I’m betting you’ve been here before: you’ve had people hounding you for your opinion all day, and each decision - despite being well within your skill set - starts to seem harder than the next. You get up, walk around, roll your shoulders a few times, and find yourself craving, yet again, something sweet. You give in and chow down on a few pieces of chocolate, grab some Sour Patch Kids, or munch on an apple, and within a few minutes, your thinking seems to get a little clearer and less labored.
Miracle, right? Nah, apparently it’s just science.
While the diet-conscious among us know that staying healthy usually means nixing the simple carbs (e.g. sugar), a conglomeration of studies featured recently in the New York Times says your waistline might thank you for that more than your brain, especially after your noggin’s had a hard workout.
The study in question initially began by trying to analyze a phenomenon termed “decision fatigue” or “ego depletion” - that miserable fuzziness you get after making a crap ton of choices or having to maintain willpower over a prolonged period of time. What researchers discovered was that bursts of glucose after your brain is completely exhausted act as a pick-me-up and allow you to keep functioning at a high level. This is probably why when you’re tired, you tend to crave sugary foods - your body’s looking for a quick way to refuel its drained energy stores.
Unfortunately, while this helps you in the short-term, long-term you’re better off feeding a high-performing brain the same way you do a high-performing body - through a moderate, balanced approach.

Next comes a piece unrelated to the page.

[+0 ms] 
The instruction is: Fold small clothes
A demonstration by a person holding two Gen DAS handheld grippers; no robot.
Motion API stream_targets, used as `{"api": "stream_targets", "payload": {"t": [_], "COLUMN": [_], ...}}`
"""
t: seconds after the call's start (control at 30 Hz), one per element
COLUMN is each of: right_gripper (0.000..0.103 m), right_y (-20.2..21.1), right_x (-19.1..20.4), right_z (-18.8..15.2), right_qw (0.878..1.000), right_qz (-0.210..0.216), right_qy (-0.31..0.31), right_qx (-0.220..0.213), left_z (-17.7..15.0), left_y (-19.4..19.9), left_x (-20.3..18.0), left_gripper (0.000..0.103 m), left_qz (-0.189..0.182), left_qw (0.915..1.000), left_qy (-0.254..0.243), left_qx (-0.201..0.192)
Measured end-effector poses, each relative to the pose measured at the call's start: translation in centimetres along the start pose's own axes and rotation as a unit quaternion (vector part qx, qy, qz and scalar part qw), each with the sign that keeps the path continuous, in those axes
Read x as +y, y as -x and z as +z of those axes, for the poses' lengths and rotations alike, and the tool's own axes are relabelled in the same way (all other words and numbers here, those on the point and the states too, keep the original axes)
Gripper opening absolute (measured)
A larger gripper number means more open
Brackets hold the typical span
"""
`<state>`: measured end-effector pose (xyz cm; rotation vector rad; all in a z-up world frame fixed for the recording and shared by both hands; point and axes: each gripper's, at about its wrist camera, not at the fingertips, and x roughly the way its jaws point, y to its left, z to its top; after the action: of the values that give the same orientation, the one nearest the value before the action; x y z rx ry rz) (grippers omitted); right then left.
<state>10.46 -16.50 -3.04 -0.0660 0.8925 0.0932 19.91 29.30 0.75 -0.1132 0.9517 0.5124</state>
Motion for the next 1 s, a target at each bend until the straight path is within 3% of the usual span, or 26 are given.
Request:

If you find yourself needing a pick-me-up:
Sugar cravers: Keep a little bag of candy, a mini chocolate bar, or some other small portion of sugar-rich food in your desk drawer. When you start getting fuzzy, pop a couple, take a walk, and re-center yourself.
Food cravers, in general: Stick a piece of fruit in your purse as you’re walking out the door in the morning. The wonderful thing about fruit is that it’s not empty, like candy. Rather, it contains a nice burst of glucose in addition to vitamins, minerals, fiber, and all kinds of other great things. If fruit’s not in season, look to things like energy bars with moderate simple carb content and other good nutritional stats.
Maintain a balanced diet. Too much emphasis on one type of food is never healthy. Instead, make a point of including all types of foods - proteins, complex carbs, simple carbs, etc. - in your daily intake. Simple carbs will give you a quick boost, while complex carbs and protein take longer to process and will keep giving your body (and mind!) the energy they need long after you put your lunchbox away.